● **PROBLEM TO SOLVE**
In the records below, find the line holding "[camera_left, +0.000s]" and the line holding "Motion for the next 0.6". Set down both, with every line between them, exactly.

● **DATA LISTING**

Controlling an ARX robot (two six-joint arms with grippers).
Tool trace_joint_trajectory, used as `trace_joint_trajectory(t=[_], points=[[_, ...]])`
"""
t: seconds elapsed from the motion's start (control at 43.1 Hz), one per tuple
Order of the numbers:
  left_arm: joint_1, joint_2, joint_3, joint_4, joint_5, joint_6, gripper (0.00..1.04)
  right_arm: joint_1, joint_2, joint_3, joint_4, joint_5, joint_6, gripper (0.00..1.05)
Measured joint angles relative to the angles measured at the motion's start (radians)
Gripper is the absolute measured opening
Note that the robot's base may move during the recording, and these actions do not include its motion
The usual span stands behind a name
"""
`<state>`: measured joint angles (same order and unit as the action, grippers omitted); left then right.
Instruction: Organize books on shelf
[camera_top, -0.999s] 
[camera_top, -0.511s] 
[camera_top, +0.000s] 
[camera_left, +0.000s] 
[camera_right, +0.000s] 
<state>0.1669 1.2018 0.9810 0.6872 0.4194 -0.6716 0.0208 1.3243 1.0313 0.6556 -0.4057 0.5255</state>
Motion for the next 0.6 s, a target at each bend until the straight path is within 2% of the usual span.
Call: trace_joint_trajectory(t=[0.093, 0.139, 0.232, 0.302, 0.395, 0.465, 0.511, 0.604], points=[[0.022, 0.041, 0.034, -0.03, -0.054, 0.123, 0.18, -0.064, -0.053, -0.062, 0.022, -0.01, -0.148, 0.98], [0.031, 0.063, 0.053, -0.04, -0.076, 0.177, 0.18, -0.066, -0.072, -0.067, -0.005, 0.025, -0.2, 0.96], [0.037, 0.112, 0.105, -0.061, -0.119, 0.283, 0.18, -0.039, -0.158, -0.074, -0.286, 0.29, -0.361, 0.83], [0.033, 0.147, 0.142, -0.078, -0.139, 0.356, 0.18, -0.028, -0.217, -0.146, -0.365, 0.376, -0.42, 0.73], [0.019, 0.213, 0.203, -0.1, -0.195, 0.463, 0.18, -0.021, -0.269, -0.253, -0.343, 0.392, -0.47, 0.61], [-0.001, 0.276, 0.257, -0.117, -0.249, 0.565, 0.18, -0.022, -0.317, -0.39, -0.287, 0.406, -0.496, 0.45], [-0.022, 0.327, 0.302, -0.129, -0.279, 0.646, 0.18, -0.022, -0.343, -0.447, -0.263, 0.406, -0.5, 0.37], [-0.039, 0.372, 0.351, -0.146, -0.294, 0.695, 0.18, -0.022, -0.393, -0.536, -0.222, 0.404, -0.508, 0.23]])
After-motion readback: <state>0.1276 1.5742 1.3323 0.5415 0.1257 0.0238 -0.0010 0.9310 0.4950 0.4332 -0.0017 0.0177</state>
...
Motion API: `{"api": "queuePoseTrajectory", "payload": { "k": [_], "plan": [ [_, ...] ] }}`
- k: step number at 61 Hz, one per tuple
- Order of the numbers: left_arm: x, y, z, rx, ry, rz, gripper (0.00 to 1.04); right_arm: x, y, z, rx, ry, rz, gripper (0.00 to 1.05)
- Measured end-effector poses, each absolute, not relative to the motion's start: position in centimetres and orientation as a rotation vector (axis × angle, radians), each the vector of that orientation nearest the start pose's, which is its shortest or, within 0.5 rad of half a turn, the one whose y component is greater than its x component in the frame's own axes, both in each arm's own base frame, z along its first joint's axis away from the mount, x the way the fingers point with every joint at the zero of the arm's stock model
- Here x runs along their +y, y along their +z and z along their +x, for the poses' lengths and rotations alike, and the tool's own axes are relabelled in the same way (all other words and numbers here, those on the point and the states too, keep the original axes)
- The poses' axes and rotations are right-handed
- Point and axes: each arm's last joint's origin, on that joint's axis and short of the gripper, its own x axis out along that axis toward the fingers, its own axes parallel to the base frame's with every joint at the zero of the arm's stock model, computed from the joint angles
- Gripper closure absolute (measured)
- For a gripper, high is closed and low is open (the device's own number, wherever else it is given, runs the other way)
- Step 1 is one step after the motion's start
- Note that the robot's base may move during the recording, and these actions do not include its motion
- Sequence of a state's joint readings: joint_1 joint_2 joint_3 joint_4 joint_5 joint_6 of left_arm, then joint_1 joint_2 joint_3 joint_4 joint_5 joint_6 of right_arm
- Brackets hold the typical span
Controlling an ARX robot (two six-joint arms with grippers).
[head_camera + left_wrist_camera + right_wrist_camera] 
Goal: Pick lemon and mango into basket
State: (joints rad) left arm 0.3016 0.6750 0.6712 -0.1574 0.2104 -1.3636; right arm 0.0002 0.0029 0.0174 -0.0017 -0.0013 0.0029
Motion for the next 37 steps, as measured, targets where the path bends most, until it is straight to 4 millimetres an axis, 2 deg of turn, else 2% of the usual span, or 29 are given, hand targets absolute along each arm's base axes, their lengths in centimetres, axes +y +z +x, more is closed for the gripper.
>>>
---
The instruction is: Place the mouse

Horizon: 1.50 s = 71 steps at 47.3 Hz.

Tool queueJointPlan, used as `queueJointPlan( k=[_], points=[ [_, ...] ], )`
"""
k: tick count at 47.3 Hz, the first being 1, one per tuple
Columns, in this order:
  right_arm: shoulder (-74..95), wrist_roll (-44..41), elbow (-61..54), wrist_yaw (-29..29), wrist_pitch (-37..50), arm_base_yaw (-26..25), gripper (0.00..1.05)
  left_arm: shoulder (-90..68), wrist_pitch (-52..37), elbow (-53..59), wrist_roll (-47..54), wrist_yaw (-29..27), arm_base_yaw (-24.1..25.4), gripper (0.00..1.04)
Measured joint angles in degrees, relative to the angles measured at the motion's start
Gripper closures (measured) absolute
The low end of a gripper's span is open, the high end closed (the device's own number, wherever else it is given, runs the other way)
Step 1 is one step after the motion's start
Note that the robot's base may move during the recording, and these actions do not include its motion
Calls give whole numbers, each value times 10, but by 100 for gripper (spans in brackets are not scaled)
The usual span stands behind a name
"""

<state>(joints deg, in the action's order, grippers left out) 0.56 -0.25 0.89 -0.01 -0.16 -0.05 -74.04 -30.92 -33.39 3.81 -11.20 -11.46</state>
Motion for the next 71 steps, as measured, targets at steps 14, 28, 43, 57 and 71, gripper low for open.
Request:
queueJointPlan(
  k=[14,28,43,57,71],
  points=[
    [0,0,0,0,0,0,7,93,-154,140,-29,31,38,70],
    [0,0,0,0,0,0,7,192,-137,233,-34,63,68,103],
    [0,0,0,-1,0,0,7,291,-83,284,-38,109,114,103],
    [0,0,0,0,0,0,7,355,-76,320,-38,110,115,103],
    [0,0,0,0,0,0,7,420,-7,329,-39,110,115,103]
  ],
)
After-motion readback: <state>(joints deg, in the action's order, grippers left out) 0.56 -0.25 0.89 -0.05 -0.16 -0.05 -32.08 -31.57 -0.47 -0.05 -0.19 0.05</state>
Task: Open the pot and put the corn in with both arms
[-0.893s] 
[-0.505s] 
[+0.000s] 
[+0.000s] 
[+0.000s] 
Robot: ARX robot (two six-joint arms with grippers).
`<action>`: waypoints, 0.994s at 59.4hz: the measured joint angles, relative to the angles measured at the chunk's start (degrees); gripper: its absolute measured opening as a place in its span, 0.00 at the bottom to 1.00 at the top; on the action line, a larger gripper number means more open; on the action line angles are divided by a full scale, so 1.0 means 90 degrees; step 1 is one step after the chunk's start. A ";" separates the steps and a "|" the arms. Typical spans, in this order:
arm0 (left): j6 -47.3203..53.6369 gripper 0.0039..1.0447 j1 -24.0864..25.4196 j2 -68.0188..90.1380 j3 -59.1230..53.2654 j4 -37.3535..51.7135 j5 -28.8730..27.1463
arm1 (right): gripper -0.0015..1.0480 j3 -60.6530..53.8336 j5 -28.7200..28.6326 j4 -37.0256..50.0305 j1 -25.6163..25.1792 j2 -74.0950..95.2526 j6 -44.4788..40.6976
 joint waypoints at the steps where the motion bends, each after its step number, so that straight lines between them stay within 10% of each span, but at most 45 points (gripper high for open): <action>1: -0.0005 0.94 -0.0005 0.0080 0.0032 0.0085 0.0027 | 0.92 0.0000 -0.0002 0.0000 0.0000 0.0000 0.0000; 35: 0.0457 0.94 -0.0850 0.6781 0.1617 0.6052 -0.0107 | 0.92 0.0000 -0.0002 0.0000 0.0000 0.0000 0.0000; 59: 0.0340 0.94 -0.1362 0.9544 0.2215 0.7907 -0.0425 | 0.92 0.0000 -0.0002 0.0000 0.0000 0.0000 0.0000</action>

● **EXPECTED ANSWER**
[camera_left, +0.000s] 
[camera_right, +0.000s] 
<state>0.1669 1.2018 0.9810 0.6872 0.4194 -0.6716 0.0208 1.3243 1.0313 0.6556 -0.4057 0.5255</state>
Motion for the next 0.6 s, a target at each bend until the straight path is within 2% of the usual span.

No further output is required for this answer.